Relief fills her voice.

“It’s yellow, newish, a two-story ranch with white trim and a front porch with a wheelchair accessibility ramp for Grandma. We’ll have her here for you tomorrow. Until then, Avis is borrowing her. But you just drive into the yard. There will be a black van with purple detailing, up on blocks, but that’s the only car . . . um . . . not operational at the moment. There is also a new pickup, that’s mine, and a little brown Maverick might be there, Eddy’s, and a sweat-lodge frame—”

“A sweat what?”

“Grandma and Eddy doctored Little Mary. That was her on the phone. Anyway, it’s right beside the house, a little back, in the yard.”

“I still don’t know what you’re talking about.”

“Yeah, and there’s some birdhouses too. And a shrine, you’ll see that first of all. Mary.”

“I don’t go by Mary, naturally. My adoptive name, my real name, is Cedar.”

Long pause. “That’s a pretty name.” Her voice is tender again, pained and wistful. “I just always thought of you as Mary. But I was actually talking about the shrine, you know, it has the Blessed Virgin.”

“Mary? Mary in an inverted bathtub?”

“Well, yeah, I guess you could say inverted, you must be smart, ha! But I would call it stood on end and half buried. How’d you know? We took the tub from the old house. Eddy put that up. I planted the flowers.”

“Wow.”

Something hits me then, really just about floors me. It loosens up some of the anger and makes me quietly say good-bye and express the polite expectation of being glad to see Mary Potts. When I put the phone down I just sit there looking at it, thinking. Here it is—inherited genetic congruence. I became a Catholic before I got in touch with my biological mother; Catholicism drew me, and I was fascinated by it all: the saints, the liturgy, even the little shrines. Now it turns out that the saints and the church are things we have in common. Me and her. Sweetie. Mary Potts Almost Senior.



August 9

The next morning, I travel the highway north to my Potts reservation home. I’m having flashes of poignancy. Everything that I am seeing—the pines, the maples, the roadside malls, insurance companies and tattoo joints, the ditch weeds and the people in the houses—is all physically balanced on this cusp between the now of things and the big, incomprehensible change to come. And yet nothing seems terribly unusual. A bit quiet, perhaps, and some sermons advertised on church billboards are more alarming than usual. Endtime at Last!
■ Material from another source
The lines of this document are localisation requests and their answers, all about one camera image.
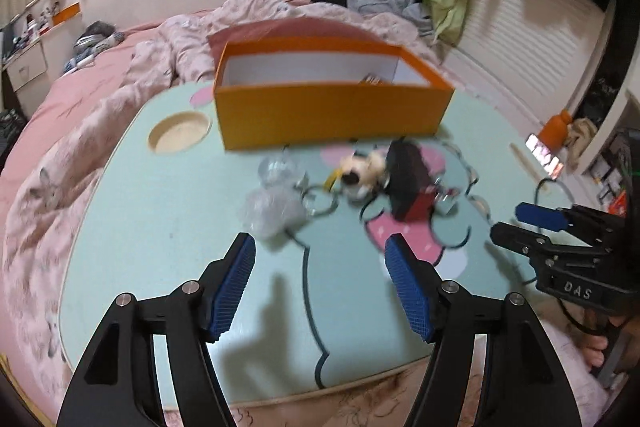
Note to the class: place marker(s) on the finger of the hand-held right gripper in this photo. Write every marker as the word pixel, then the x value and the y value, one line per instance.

Are You Ready to Rapture? In one enormous, empty field a sign is planted that reads Future Home of the Living God.

It’s just a bare field, fallow and weedy, stretching to the pale horizon.

I pull over, take a photograph of the sign, and keep driving. A car passes me bearing the bumper sticker Come the Rapture Can I Have Your Car? Oh good, not everybody’s getting ready to ascend. I love driving. Thinking while I shoot along. If it is true that every particle that I can see and not see, and all that is living and perhaps unliving too, is trimming its sails and coming about and heading back to port, what does that mean? Where are we bound? Is it any different, in fact, from where we were going in the first place? Perhaps all of creation from the coddling moth to the elephant was just a grandly detailed thought that God was engrossed in elaborating upon, when suddenly God fell asleep. We are an idea, then. Maybe God has decided that we are an idea not worth thinking anymore.

These notions turn over and over until I stop. I go through a typical car entrance at a typical fast-food franchise, and eat an egg-cheese biscuit and drink two cartons of milk. So there is still fast food, and I am grateful. Eating grounds me. My head clears, and a few hours later I am on the reservation. I pass the Potts Superpumper without stopping, though I do slow up a little. Well, there it is, I think as it goes by, my ancestral holding—a lighted canopy of red plastic over a bank of gas pumps, a cinder-block rectangle with red trimmed doors that match the canopy. Big lighted windows, a bony-looking man at the cash-register stand, bent over on his elbows, peering into what looks like a book. Probably the used-car blue book, at best a techno guy-thriller. I hope not porn. Probably the skinny man is the husband of my biological mom. Eddy. He was mentioned in the letter. No mention of my biological father.